- Instructions to follow -
Your answer should repeat every line of the records below in which the word "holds" appears.

Source records:

-*-*-

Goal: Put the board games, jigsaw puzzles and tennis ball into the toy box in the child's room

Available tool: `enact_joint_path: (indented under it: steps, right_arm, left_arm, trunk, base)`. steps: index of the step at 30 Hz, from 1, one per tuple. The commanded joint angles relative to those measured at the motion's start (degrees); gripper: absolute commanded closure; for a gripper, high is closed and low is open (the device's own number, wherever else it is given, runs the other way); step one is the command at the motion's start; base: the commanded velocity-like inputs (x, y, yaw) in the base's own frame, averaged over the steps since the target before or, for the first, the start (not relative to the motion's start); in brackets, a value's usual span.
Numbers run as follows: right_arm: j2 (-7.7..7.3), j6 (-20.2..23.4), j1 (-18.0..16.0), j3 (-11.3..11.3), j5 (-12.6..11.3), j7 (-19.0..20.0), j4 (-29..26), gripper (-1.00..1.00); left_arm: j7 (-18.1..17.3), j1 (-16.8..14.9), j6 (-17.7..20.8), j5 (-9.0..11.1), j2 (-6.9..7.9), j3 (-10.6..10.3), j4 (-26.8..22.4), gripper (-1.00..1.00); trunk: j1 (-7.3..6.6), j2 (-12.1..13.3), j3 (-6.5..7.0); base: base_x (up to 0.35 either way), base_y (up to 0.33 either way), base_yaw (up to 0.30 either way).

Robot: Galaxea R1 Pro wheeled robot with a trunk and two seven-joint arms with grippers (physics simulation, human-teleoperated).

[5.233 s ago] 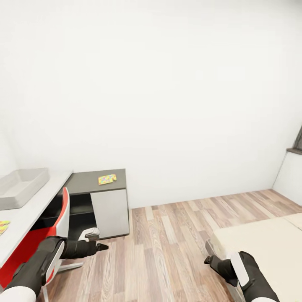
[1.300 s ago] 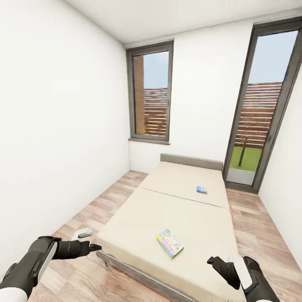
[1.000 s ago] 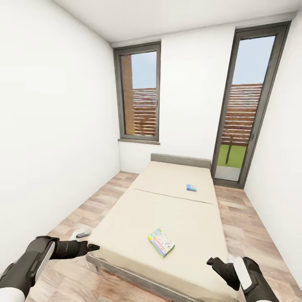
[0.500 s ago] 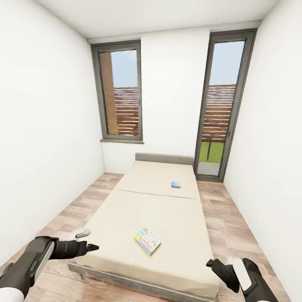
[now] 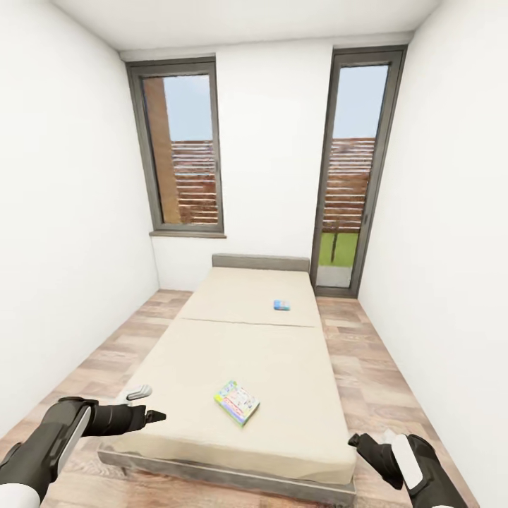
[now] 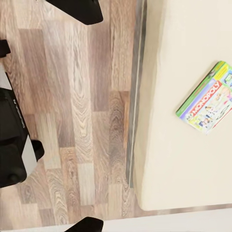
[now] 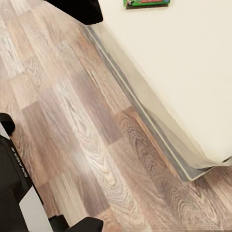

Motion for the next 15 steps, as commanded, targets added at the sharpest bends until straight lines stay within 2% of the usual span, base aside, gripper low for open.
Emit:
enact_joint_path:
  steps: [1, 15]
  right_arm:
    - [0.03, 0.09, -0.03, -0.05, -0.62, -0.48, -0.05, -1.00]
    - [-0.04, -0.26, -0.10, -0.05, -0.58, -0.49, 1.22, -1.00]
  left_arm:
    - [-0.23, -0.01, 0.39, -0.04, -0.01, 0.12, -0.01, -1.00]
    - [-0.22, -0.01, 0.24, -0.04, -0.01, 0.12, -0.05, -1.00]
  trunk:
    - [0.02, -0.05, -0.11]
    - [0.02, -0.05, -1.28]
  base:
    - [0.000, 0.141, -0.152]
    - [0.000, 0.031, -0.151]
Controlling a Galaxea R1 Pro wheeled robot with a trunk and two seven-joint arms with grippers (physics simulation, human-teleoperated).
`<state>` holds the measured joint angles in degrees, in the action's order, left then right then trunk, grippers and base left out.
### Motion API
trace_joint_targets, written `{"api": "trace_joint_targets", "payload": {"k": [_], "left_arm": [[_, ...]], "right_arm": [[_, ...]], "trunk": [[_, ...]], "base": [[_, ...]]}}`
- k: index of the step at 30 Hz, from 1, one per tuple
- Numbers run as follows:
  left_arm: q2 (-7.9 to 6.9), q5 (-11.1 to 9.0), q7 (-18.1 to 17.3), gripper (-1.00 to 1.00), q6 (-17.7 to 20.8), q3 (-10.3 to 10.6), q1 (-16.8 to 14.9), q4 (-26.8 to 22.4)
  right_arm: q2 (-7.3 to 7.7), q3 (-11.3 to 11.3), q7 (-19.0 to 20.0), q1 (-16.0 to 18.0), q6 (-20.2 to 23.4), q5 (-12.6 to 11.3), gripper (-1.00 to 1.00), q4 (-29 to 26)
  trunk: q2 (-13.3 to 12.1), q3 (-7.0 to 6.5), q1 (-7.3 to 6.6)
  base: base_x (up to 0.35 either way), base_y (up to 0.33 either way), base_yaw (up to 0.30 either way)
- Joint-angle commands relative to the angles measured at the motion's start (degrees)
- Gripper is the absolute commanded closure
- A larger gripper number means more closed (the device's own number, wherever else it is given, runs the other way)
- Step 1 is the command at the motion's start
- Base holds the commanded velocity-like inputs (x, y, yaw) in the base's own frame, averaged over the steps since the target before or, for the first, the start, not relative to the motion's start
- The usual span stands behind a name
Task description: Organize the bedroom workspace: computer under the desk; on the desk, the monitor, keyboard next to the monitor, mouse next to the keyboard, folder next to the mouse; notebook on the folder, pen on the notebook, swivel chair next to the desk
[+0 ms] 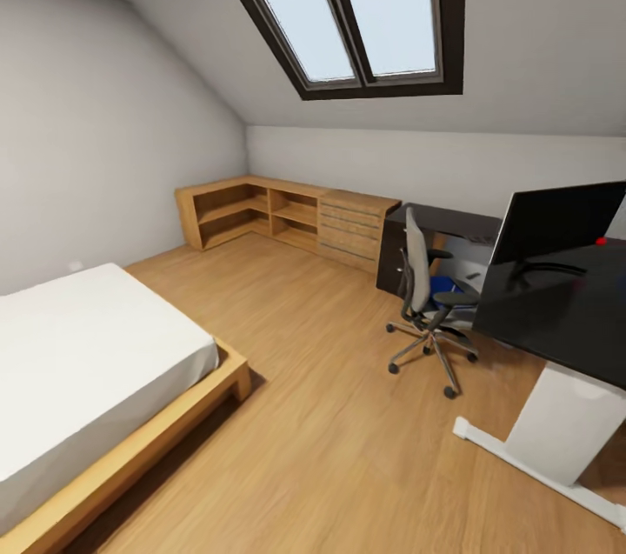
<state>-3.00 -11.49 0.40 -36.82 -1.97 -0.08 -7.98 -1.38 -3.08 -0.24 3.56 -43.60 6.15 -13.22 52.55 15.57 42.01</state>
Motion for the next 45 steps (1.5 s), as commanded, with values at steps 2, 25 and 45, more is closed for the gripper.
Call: {"api": "trace_joint_targets", "payload": {"k": [2,25,45], "left_arm": [[0.01,0.1,0.0,-1.00,-0.1,-0.1,0.0,0.0],[0.01,0.1,0.0,-1.00,-0.1,-0.2,0.0,0.0],[0.01,0.1,0.0,-1.00,-0.1,-0.2,0.0,0.0]], "right_arm": [[-0.03,-0.3,0.0,0.0,-0.2,0.5,-1.00,0.0],[-0.03,-0.3,0.0,0.0,-0.2,0.5,-1.00,0.0],[-0.03,-0.3,0.0,0.0,-0.2,0.6,-1.00,0.1]], "trunk": [[0.0,0.07,0.03],[0.0,0.07,0.03],[0.0,0.07,0.03]], "base": [[0.198,0.260,-0.278],[0.079,0.131,-0.278],[0.119,0.305,-0.278]]}}
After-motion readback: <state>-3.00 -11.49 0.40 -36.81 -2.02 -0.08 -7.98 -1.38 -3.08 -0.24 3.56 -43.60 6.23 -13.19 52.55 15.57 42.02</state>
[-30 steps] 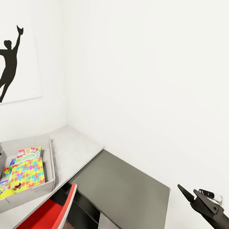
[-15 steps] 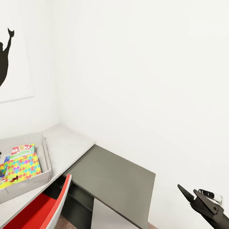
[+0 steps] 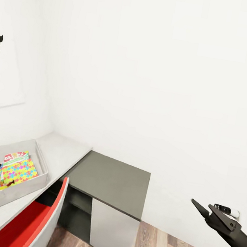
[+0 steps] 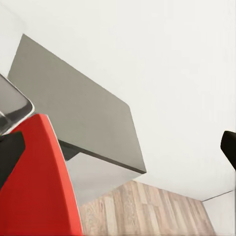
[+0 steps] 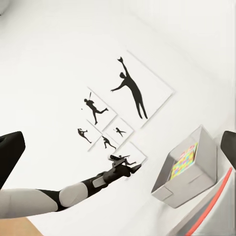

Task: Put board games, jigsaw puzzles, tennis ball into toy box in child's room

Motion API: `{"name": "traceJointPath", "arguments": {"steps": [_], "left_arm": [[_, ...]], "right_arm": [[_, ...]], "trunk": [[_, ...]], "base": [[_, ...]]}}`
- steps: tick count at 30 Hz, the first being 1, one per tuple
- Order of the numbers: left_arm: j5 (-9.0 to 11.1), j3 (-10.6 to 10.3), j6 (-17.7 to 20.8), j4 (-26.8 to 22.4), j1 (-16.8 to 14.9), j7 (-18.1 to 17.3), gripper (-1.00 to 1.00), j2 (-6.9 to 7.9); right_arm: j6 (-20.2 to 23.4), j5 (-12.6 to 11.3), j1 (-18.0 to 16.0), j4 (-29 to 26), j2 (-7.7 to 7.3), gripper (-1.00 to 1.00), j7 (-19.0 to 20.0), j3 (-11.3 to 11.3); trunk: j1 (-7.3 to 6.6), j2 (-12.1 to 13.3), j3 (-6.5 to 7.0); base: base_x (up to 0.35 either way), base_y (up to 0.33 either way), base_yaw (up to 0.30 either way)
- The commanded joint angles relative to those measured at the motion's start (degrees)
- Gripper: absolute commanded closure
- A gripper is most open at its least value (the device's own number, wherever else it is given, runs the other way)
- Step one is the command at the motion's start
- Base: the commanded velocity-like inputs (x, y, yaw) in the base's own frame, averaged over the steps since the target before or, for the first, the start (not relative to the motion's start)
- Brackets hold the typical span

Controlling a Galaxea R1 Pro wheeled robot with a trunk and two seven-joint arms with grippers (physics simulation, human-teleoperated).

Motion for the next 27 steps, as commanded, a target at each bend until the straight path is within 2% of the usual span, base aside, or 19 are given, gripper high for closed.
{"name": "traceJointPath", "arguments": {"steps": [1, 9, 15, 27], "left_arm": [[-0.1, 0.1, 0.6, 0.0, 0.0, -0.3, -1.0, 0.01], [-0.1, 0.1, 0.6, 0.0, 0.0, -0.3, -1.0, -0.04], [-0.1, 0.1, 0.6, 0.0, 0.0, -0.3, -1.0, -0.06], [-0.1, 0.0, 0.5, 0.0, 0.0, -0.3, -1.0, -0.07]], "right_arm": [[0.5, -0.2, 0.0, 0.0, -0.01, -1.0, 0.1, 0.0], [0.5, -0.3, 0.0, 0.4, -0.03, -1.0, 0.0, 0.0], [0.5, -0.3, 0.0, 0.6, -0.05, -1.0, 0.0, 0.0], [0.5, -0.3, 0.0, 0.7, -0.02, -1.0, 0.0, 0.0]], "trunk": [[0.01, -0.1, 0.01], [0.01, -0.1, 0.62], [0.01, -0.1, 1.08], [0.01, -0.1, 2.01]], "base": [[-0.249, -0.179, -0.199], [-0.205, -0.208, -0.199], [-0.096, -0.207, -0.199], [-0.012, -0.035, -0.199]]}}
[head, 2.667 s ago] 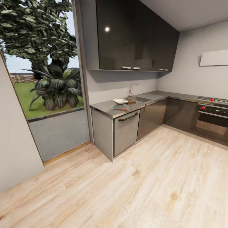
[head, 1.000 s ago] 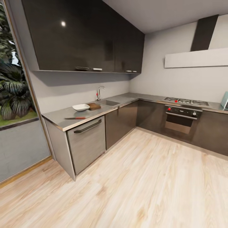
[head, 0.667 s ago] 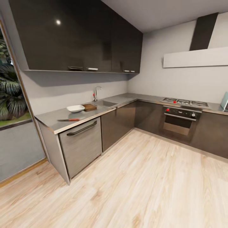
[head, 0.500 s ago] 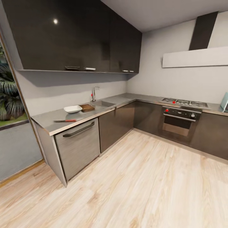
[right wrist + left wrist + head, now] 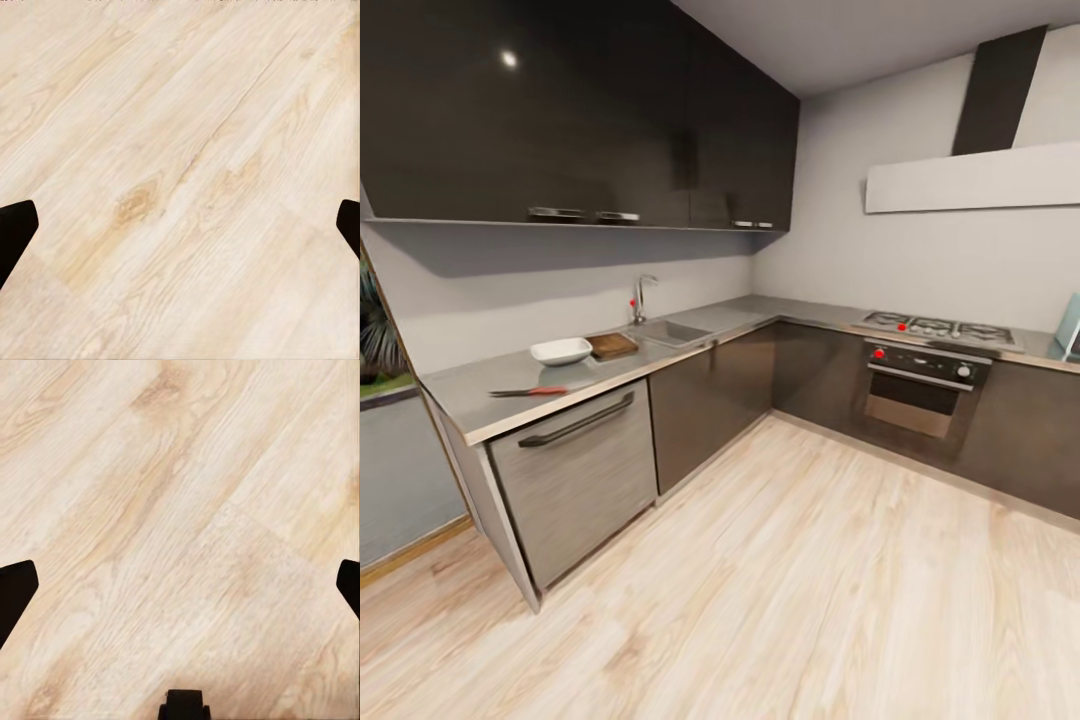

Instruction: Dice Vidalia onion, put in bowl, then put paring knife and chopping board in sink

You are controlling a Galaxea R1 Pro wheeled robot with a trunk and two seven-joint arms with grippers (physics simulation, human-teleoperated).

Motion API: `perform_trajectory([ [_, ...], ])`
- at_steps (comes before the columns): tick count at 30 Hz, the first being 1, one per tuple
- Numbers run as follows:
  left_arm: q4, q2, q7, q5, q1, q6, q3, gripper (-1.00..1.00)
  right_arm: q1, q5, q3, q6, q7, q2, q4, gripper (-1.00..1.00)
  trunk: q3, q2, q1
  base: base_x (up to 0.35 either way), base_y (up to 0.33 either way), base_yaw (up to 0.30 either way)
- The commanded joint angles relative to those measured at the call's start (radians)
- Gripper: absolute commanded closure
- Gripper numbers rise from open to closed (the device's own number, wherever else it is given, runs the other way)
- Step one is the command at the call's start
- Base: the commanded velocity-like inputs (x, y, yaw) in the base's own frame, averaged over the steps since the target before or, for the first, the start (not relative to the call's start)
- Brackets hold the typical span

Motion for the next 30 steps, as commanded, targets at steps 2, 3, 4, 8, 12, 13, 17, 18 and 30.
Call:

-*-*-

- Task response -
`<state>` holds the measured joint angles in degrees, in the action's order, left then right then trunk, grippers and base left out.
- Base holds the commanded velocity-like inputs (x, y, yaw) in the base's own frame, averaged over the steps since the target before or, for the first, the start, not relative to the motion's start

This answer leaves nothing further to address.